Microfiction | Loss | Regrets
The Choice
TW: Child Loss
I woke to hear him gasping for air. His sweet little face crinkled, his mouth forming an O. His bright blue eyes revealed his panic as his lips opened and closed, his chest barely rising, not being able to get enough air in his tiny lungs.
I sprang from my bed, my feet never hitting the floor as I moved to gather him in my arms. His sweet soft body, so perfect, still smelling like powder after his bath. His curls draped across my hand as I cupped his head, pleading with him to breathe, as I screamed in sheer terror at my husband to get the car so we could get to the hospital.
I didn’t think for a moment about calling an ambulance that would surely make it to my home before I made it to the ER. My tiny sweet angel just needed his mommy to save him. My heart was squeezing in my chest, and I was willing all the air in my lungs to fill his instead.
As we sped through the city streets, running lights as I panicked and begged him to calm and just breathe a little, his father was on the phone with Children’s ER giving them notice of our arrival. I remember keening as I saw the first drop of blood drip from his nose onto my hand. My cries were inhuman, nothing I could ever replicate.

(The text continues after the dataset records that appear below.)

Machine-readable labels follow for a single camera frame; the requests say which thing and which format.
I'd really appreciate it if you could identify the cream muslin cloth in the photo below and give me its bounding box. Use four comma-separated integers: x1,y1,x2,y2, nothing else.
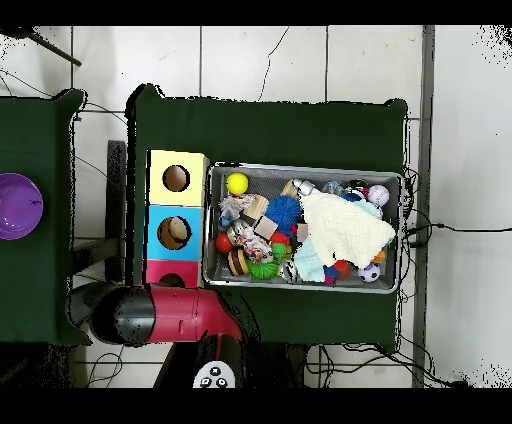
298,188,397,270

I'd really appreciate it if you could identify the shallow clear mesh bin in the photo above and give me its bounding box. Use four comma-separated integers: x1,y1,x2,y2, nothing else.
202,161,404,295

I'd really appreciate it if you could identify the wooden three-hole sorting box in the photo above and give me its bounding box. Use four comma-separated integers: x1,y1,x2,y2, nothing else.
141,149,211,290

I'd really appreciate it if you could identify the blue spiky ball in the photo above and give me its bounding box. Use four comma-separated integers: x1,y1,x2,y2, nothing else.
264,194,302,235

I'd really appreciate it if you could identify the yellow ball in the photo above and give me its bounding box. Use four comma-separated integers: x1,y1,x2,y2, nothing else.
226,172,250,196

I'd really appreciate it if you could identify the red-orange ball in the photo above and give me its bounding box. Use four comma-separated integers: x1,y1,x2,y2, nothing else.
214,233,235,256

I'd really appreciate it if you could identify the brown striped burger toy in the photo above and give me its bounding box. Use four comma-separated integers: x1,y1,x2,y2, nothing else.
226,247,250,277

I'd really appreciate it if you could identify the silver plastic toy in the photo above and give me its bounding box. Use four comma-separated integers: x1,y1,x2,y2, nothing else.
291,178,317,196

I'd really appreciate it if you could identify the dark green tablecloth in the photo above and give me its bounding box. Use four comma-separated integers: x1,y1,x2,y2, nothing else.
124,82,409,353
0,88,93,347

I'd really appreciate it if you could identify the white baseball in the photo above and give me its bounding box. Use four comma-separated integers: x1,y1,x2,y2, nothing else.
366,184,391,208

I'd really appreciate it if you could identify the small soccer ball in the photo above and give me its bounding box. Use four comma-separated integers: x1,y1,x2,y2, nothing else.
356,262,381,284

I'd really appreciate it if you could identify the purple round disc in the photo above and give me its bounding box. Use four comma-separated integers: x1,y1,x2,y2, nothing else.
0,172,44,242

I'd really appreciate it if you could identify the black tripod leg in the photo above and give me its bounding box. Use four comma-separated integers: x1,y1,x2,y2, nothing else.
0,25,83,67

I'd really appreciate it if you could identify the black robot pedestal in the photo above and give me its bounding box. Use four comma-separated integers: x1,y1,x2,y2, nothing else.
249,341,309,388

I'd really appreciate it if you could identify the black power cable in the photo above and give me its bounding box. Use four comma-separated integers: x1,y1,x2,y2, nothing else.
403,222,512,237

I started to beg whatever deity would listen.
Please don’t take my baby; please save my baby. Please let me keep him.
I then promised the life growing inside of me. My surprise miracle, an upset in the world of permanent birth control, a future son I had celebrated the knowledge of only a few days earlier.
Let me keep my boy, and you can take this life from me. Just don’t take my son. Please let me keep my son, I wailed as I watched my baby boy, my perfect angel’s lips turning blue and his eyes growing dull. Please take this baby and leave my son with me.
As we rushed him through the door of the ER, the doctors and nurses met us and pulled my son from my arms. I was terrified I would never feel his sweet lips against my cheek, be squeezed by his wee arms, or smell his breath of vanilla and milk again. Terror seized my very being.
A couple days later, my sweet, perfect little man was released from the hospital to come home. I held him and squeezed him while he squirmed. I absorbed every single feature into my memory again, held him tight, afraid to fall asleep, thankful for every breath he took. Grateful that I was allowed to keep him. Thankful beyond measure that the universe had let me keep my boy here.
Two days later, I walked into OB’s office to listen to the heartbeat of my little miracle. His wee heart had stopped. I had made a bargain, I made a choice. And the universe … had collected.